Marianne schreckt auf und nimmt seinen Kopf in ihre beiden Hände.
„Alex, Alex, ich schwöre dir eins, bei allem, was mir wichtig ist, ich würde dich nie betrügen. Nie im Leben. Glaub mir das. Aber ich kann es dir nicht sagen. Tut mir leid. Es ist besser so.“
Alex nickt langsam und atmet tief durch. „Ich wüßte auch nicht, was ich dann machen würde.“
Marianne steht auf und zieht sich wieder an. Bevor sie geht gibt sie Alex das gefaltete Papier. Es ist ein Bild. Es zeigt eines seiner Fenster. Der Rollladen ist halb hochgezogen und eben geht die Sonne auf.

EINE REISE OHNE RÜCKKEHR

Alex sitzt wieder vor dem PC. Aber er arbeitet nicht, sondern starrt nur auf den Bildschirm.

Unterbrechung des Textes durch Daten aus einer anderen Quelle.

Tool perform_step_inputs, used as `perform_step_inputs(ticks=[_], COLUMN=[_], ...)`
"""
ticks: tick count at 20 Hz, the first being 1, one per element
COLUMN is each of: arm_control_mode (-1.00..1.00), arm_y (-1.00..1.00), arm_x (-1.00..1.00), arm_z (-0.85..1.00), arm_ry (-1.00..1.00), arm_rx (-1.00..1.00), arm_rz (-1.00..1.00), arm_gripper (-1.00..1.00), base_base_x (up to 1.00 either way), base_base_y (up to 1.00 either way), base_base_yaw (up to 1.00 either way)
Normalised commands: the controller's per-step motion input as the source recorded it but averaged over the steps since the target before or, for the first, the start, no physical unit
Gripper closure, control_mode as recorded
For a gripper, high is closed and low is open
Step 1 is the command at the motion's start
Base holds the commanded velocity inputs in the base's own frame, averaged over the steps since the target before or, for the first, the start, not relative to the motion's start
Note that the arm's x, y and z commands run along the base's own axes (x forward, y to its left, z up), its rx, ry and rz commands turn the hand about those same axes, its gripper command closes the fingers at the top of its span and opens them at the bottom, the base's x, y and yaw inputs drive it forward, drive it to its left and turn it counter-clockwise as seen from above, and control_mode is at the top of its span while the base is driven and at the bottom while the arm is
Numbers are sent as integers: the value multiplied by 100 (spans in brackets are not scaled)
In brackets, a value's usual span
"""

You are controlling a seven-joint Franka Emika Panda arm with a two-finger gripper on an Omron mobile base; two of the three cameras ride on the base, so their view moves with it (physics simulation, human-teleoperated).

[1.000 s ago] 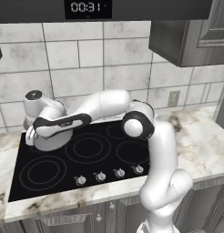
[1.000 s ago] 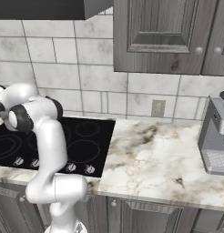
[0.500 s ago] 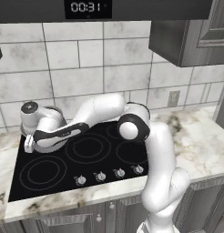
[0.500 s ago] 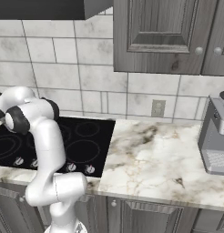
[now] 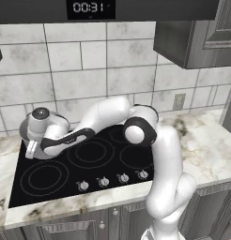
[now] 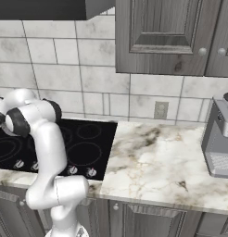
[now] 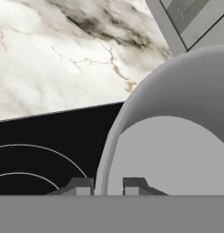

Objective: Turn on the sink faucet. Then move the garlic from the counter to the sink. Turn off the sink. Move the vegetable from the sink to the pot next to the stove. Finally move the pot to the rear left burner.

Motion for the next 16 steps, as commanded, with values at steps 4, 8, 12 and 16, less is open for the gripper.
perform_step_inputs(ticks=[4,8,12,16], arm_control_mode=[-100,-100,-100,-100], arm_y=[1,9,24,15], arm_x=[18,11,20,19], arm_z=[-9,-8,-6,-10], arm_ry=[2,0,3,2], arm_rx=[1,0,0,0], arm_rz=[0,0,0,0], arm_gripper=[100,100,100,100], base_base_x=[0,0,0,0], base_base_y=[0,0,0,0], base_base_yaw=[0,0,0,0])
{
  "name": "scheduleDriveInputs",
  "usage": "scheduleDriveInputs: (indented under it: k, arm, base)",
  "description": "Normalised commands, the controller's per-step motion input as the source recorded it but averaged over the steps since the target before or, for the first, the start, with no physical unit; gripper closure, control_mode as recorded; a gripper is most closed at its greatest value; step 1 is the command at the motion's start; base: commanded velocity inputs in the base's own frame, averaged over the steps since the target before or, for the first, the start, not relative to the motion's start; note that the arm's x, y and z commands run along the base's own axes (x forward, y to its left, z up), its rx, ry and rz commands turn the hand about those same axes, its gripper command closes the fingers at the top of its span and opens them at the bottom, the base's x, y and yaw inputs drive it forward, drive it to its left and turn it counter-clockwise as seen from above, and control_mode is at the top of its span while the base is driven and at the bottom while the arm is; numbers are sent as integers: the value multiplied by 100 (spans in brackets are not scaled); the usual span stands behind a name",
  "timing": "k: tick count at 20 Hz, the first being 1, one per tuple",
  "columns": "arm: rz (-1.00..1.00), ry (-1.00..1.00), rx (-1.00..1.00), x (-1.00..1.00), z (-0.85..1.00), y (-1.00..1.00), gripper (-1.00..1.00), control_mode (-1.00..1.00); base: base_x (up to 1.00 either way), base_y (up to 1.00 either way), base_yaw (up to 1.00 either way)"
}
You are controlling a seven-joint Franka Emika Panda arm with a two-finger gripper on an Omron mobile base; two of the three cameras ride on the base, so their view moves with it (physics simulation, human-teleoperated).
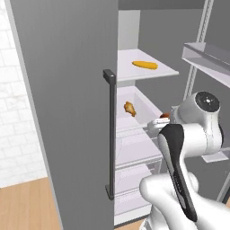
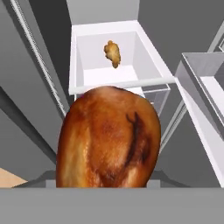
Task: Place one corn and one chicken drumstick in each tupperware on the nearby counter, to pack two identical lunches.
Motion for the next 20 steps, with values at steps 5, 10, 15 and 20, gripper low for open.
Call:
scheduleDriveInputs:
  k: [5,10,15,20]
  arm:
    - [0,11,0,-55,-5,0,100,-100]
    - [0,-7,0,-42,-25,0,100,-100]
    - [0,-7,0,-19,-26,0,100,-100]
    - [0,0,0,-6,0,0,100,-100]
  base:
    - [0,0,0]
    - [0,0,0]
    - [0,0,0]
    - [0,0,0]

Plötzlich ertönt ein Poltern auf der anderen Seite des Raumes, dann ein Schlag gegen die Wand, gefolgt von einem weiblichen Laut. Das letzte kann man nicht genau deuten.
Alex springt auf, erstarrt für einen Moment und nähert sich langsam dem Loch in der Wand. Seine Hände verkrampfen.

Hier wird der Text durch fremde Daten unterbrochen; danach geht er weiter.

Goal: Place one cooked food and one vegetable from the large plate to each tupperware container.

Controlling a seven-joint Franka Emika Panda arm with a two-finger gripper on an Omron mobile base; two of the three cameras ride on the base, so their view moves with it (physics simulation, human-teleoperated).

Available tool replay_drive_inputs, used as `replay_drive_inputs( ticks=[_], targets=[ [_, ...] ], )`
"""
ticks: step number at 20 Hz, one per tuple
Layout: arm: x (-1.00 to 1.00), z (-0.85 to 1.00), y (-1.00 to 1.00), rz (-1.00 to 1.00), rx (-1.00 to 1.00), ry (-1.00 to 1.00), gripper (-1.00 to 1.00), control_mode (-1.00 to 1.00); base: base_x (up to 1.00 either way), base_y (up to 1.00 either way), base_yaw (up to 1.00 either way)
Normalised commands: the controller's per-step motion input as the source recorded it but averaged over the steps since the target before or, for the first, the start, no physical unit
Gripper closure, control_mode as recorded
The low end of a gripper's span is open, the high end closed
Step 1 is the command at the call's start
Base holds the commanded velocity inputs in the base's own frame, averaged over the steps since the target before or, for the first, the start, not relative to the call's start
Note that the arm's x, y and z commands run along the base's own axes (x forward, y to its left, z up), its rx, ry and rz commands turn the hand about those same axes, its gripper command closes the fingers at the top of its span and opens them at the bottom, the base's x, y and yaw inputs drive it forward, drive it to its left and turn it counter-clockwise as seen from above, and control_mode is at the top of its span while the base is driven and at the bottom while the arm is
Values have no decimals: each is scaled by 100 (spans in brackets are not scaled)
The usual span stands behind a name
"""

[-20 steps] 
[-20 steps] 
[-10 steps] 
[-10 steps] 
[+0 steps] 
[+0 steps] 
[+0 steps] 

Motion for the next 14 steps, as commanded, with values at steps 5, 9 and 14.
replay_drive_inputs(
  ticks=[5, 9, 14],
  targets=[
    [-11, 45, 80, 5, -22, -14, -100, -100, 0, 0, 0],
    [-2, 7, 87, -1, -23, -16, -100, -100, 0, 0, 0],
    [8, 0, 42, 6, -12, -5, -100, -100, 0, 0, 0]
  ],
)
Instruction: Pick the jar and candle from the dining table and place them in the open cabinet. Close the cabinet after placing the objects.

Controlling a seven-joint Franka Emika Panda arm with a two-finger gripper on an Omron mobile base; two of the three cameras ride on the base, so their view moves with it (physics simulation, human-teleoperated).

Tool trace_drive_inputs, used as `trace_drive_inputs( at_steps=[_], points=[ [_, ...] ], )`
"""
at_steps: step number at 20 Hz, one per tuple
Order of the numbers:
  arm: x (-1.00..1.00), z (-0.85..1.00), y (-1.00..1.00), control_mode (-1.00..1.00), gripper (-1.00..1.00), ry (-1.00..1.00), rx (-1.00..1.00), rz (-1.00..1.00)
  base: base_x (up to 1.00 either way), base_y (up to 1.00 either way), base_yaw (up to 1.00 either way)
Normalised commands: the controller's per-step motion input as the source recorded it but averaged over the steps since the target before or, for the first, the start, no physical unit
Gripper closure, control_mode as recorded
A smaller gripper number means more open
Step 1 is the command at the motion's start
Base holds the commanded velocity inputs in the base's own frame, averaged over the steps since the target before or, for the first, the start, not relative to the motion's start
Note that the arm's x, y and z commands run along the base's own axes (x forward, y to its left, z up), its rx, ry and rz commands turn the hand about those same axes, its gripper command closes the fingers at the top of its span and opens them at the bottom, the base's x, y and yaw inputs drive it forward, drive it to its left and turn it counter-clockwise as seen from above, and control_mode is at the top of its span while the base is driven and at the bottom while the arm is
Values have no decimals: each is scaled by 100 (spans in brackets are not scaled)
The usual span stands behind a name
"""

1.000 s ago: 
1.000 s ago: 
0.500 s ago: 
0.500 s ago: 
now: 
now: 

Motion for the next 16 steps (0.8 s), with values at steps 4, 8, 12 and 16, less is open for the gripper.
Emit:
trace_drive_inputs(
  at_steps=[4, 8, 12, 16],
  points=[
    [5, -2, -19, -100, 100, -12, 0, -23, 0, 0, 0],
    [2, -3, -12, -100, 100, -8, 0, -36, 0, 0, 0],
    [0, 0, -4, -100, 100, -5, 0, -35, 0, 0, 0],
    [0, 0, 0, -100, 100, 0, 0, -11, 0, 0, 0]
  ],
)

Auf der anderen Seite der Wand kniet Marianne entblößt auf dem Bett und sieht genau in seine Richtung. Ihre Augen sind weit aufgerissen. Ihr Mund ist leicht geöffnet. Ihre Zähne fest aufeinander gepresst. Ein lustvolles Stöhnen entflieht ihnen trotzdem. Hinter ihr bewegt sich ein dunkler Schatten, ein Fremder, von dem nur ein breitschultriger Umriß zu erkennen ist. Einen Arm hat er um ihre Taille geschlungen.
Alex weicht abrupt vom Loch zurück. Seine Hände haben leicht angefangen zu zittern. Alle Farbe ist aus seinem sowieso schon blassen Gesicht gewichen. Langsam bewegt er sich wieder auf das Loch zu und blickt noch einmal hindurch, als müsste er sich davon überzeugen, dass er es sich gerade nicht nur eingebildet hat.

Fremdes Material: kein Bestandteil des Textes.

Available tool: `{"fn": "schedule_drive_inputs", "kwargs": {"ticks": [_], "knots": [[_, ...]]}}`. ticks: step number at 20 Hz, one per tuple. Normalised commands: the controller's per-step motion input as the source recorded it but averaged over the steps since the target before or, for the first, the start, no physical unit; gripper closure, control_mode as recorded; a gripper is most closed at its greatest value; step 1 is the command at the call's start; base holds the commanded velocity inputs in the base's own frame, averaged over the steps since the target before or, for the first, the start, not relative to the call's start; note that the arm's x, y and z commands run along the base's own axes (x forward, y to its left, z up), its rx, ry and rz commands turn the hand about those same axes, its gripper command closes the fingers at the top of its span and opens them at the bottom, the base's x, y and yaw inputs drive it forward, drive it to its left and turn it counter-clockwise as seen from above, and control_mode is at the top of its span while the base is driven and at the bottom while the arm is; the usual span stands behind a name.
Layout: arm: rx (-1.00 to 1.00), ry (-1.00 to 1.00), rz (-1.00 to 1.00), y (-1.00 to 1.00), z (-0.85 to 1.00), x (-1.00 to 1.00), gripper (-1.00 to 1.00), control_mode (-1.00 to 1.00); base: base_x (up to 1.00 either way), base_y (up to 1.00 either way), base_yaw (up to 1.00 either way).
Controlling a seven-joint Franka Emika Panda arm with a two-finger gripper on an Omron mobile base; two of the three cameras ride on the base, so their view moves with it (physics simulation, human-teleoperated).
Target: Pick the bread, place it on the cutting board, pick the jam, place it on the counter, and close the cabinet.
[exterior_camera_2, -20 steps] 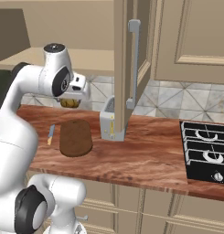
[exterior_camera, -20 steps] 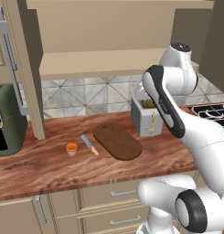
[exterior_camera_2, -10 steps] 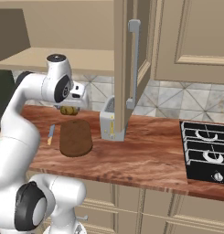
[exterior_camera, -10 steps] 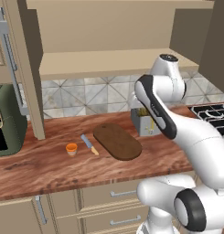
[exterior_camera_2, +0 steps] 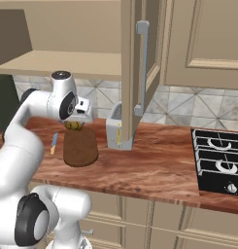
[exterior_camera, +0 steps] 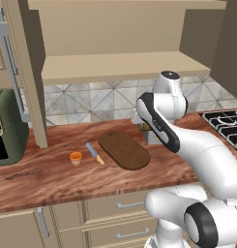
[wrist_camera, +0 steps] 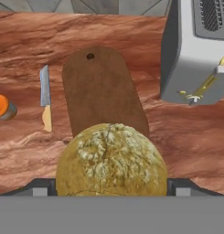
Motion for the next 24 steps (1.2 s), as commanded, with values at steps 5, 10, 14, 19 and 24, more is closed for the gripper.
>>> {"fn": "schedule_drive_inputs", "kwargs": {"ticks": [5,10,14,19,24], "knots": [[0.00,0.00,0.00,0.11,-0.41,0.28,1.00,-1.00,0.00,0.00,0.00],[0.00,0.00,0.00,0.10,-0.45,0.30,1.00,-1.00,0.00,0.00,0.00],[0.00,0.00,0.00,0.11,-0.49,0.28,1.00,-1.00,0.00,0.00,0.00],[-0.01,0.00,0.00,0.14,-0.44,0.36,1.00,-1.00,0.00,0.00,0.00],[-0.01,0.00,0.00,0.13,-0.35,0.33,1.00,-1.00,0.00,0.00,0.00]]}}
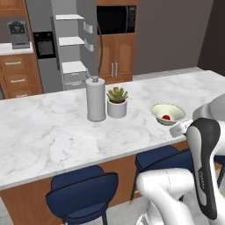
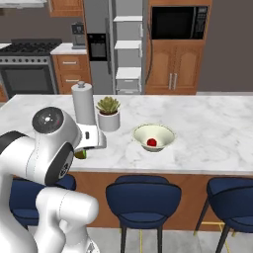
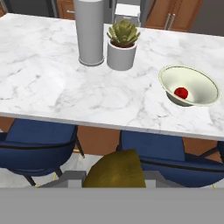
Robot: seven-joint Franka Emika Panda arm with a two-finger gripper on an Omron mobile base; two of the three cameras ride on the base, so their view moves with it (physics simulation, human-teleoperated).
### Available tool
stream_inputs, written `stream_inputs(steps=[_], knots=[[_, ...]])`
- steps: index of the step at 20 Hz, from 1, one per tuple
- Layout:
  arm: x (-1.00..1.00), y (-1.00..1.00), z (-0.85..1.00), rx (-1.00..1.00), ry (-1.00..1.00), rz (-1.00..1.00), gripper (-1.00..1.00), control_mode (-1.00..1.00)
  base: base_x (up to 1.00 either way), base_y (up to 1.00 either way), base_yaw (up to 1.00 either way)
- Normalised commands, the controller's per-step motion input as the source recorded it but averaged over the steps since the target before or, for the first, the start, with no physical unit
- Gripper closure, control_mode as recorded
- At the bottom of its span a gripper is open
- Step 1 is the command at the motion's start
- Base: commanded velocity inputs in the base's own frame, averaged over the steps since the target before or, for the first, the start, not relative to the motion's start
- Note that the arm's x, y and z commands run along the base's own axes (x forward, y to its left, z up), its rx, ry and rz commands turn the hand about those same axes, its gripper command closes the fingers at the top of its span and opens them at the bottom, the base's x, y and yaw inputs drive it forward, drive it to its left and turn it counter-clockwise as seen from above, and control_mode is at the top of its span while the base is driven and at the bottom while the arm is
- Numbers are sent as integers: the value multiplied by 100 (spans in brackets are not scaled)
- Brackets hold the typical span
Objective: Retrieve the apple and kiwi from the fridge and place them into the bowl on the dining table.
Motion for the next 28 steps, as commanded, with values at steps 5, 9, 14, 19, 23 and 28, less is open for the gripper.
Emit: stream_inputs(steps=[5,9,14,19,23,28], knots=[[0,0,0,0,0,0,100,100,53,-100,0],[0,0,0,0,0,0,100,100,44,-100,0],[0,0,0,0,0,0,100,100,59,-100,1],[0,0,0,0,0,0,100,100,71,-100,8],[0,0,0,0,0,0,100,100,59,-100,4],[0,0,0,0,0,0,100,100,49,-100,4]])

Mariannes Hände haben sich in die Matratze gekrallt, während sie versucht, sich aufzubäumen.
„Du bist der Beste und Einzige!“, keucht sie plötzlich.
„Oh – mein – Gott!“
Aus Alex Mund entflieht ein leiser Schrei. Er stolpert rückwärts und prallt gegen den Tisch. Etwas fällt herunter, ohne dass er es wahr nimmt. Er zittert am gesamten Körper. Schweiß ist ihm auf die Stirn getreten. Er lehnt sich gegen die Zimmerwand auf der anderen Seite, so weit wie möglich von dem Loch entfernt. Plötzlich beginnt er leicht mit dem Kopf dagegen zu schlagen.
„Nicht wahr, nicht wahr“, murmelt er.
Sein Blick fällt auf die Pistole, die neben dem Bett liegt. Er geht auf sie zu und hebt sie auf. Seine Gesichtszüge werden plötzlich wieder entspannter, dafür sein Blick eisig kalt. Er überprüft das Magazin und zielt in die Luft.
Ganz langsam geht er auf die Tür seiner Wohnung zu. Bei jedem Schritt weicht die Wut mehr der Unsicherheit. Ein, zwei Mal bleibt er stehen, aber kann sich dann doch dazu bewegen, weiter zugehen.
Die Wut gewinnt. Er erreicht die Tür und mit einem zischenden Geräusch aus seinem Mund öffnet er die drei Vorhängeschlösser. Er dreht langsam den Schlüssel im Schloss herum und öffnet die Tür. Noch einmal macht er eine Pause, entsichert die Pistole, schließt für einen Moment die Augen und öffnet dann mit einem Ruck die Tür vollkommen.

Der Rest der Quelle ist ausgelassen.